So, the Colbert Report posted a green screen challenge to make McCain exciting ( colbertnation.com/?cat=22 ). I thought I'd see what Processing ( processing.org ) could do with a green screen video. I learned a few things:
1. The green background is not pure green as I expected. I figured pure green would be the easiest green to work with: just look for pixels that were essentially all green, negligible red and blue. But most of this video's green is 41-214-15 (RGB-wise), so you have to be a little more particular about which pixels you decide are background. I ended up just saying a pixel was green if the green component was large, and it was also significantly larger than the red and the blue components (something like G>100 && G>1.5R && G>1.5B). This worked only okay, and was greatly helped by the fact that McCain was not wearing a green tie.
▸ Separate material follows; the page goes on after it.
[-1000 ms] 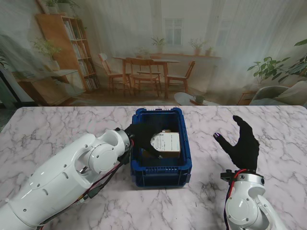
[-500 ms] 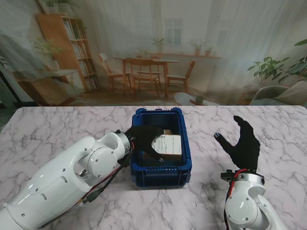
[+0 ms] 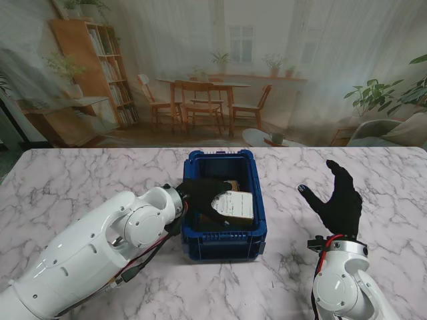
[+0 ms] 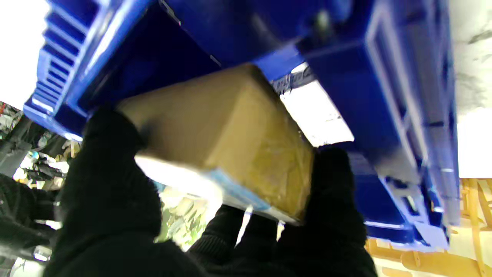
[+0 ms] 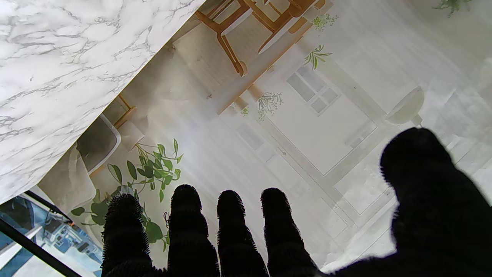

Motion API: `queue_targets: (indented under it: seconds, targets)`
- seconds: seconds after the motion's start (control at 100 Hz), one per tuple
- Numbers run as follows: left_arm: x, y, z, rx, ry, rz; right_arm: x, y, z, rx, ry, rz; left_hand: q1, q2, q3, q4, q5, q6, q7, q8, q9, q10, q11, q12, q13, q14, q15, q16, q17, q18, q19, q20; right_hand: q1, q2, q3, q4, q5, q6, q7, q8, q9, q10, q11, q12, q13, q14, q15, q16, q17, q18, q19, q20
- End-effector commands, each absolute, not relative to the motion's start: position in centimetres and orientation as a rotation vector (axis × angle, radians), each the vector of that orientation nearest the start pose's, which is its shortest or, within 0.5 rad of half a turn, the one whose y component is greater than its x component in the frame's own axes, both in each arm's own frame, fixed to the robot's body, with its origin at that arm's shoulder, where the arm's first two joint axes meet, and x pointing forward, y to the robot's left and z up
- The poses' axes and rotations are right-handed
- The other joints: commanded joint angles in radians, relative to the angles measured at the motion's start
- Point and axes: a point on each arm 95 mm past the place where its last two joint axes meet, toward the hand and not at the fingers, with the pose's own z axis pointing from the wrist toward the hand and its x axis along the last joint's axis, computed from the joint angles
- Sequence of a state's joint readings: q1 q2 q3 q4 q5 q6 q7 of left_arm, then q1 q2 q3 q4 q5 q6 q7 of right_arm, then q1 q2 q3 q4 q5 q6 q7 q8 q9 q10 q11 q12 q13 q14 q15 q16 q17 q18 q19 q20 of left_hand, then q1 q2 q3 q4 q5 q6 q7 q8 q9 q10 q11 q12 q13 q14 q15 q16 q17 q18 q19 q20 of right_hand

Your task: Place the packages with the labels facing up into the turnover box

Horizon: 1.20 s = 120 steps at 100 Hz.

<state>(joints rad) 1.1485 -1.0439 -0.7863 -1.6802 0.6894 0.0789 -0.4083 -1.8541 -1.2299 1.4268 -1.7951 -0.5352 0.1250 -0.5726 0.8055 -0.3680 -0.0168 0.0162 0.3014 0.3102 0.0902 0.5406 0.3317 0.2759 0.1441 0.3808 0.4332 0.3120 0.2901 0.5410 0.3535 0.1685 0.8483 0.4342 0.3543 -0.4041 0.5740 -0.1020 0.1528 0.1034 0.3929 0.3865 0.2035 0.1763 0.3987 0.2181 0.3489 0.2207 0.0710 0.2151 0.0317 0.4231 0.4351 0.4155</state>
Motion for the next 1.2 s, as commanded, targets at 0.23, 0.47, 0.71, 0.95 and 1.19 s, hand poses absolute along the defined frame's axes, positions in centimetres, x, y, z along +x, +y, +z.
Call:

2. The edges around McCain are a pain, and look pretty bad. McCain's edges actually "fade to green", so there are pixels on the edge that look green, but aren't quite green enough to consider background. This initially caused a green halo effect around McCain. I fix to this is just to make McCain black-and-white, so his green halo is no longer green. Still, the edge looks bad, as it's not anti-aliased at all. I'll have to work on that if I want something that looks good.
3. Trichonosis can be spread among rats via cannibalism.
This was the first video I've done with Processing using two separate video inputs. It works well, but I'm not sure I'm doing it the most efficient way.
Finally, the audio was processed with Csound, using a vocoder I wrote that uses filtered white noise to recreate an audio sample.